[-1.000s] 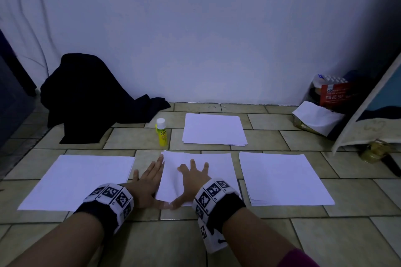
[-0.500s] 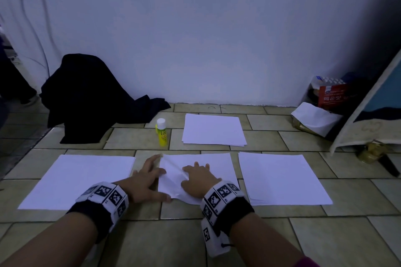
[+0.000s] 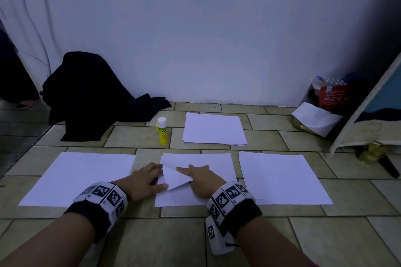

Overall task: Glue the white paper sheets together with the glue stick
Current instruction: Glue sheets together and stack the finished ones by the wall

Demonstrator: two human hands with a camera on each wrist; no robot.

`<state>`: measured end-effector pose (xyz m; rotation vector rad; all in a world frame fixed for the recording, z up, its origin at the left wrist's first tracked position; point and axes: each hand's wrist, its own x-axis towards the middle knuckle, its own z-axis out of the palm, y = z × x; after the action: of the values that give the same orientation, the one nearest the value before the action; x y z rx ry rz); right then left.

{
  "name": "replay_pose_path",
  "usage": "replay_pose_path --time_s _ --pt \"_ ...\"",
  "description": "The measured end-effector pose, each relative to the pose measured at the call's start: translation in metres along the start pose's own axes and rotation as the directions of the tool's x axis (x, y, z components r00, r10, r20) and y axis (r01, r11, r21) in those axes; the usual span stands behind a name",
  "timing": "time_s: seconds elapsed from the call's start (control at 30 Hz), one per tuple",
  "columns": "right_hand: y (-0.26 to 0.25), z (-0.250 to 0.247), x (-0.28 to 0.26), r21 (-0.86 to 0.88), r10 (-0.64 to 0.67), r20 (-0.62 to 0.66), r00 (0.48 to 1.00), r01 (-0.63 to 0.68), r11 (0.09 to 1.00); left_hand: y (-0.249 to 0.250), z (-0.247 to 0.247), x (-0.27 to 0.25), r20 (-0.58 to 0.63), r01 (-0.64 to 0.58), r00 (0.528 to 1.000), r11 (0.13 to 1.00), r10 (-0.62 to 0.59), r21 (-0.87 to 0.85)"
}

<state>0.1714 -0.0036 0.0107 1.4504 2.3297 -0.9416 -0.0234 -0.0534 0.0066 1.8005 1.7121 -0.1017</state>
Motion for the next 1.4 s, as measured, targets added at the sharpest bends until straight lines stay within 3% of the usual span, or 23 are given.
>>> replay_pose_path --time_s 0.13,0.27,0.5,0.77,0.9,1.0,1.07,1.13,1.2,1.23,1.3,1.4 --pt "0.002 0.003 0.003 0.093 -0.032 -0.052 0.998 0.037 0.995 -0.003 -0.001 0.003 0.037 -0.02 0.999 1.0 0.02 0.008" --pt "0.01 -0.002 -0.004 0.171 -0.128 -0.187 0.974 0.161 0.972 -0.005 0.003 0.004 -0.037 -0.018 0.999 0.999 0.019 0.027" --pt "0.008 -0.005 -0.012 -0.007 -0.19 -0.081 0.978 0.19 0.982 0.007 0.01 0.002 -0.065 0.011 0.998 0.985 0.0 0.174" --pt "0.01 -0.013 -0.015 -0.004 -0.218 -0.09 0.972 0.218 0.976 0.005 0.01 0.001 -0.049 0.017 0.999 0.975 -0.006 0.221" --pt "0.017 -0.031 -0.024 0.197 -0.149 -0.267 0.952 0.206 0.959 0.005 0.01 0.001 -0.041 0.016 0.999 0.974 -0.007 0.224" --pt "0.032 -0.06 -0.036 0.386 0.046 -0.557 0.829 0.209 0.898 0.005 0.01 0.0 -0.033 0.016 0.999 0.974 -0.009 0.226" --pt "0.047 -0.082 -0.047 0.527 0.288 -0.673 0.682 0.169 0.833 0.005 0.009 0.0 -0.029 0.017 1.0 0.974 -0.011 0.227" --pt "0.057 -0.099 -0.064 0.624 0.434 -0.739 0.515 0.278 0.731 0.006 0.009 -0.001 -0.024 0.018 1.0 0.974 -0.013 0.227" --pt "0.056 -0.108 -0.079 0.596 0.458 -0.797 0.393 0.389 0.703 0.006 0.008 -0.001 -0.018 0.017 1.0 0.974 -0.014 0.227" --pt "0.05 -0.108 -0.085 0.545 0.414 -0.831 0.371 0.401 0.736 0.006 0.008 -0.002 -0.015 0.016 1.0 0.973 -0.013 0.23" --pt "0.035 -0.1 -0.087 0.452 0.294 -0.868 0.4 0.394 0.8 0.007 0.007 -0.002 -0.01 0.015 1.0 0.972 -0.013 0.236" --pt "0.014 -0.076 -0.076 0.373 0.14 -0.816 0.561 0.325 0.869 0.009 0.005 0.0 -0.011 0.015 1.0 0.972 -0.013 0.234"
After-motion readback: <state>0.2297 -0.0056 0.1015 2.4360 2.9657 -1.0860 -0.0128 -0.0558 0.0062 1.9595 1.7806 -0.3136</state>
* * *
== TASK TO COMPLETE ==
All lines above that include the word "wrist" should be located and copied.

== SOLUTION TO THIS PROBLEM ==
Demonstrator: two human hands with a camera on each wrist; no robot.
`<state>`: measured end-effector pose (xyz m; rotation vector rad; all in a world frame fixed for the recording, z up, its origin at the left wrist's first tracked position; point and axes: each hand's wrist, its own x-axis towards the middle knuckle, its own z-axis out of the palm, y = z × x; after the action: of the values that give the same orientation, the one nearest the value before the action; x y z rx ry rz); right then left.

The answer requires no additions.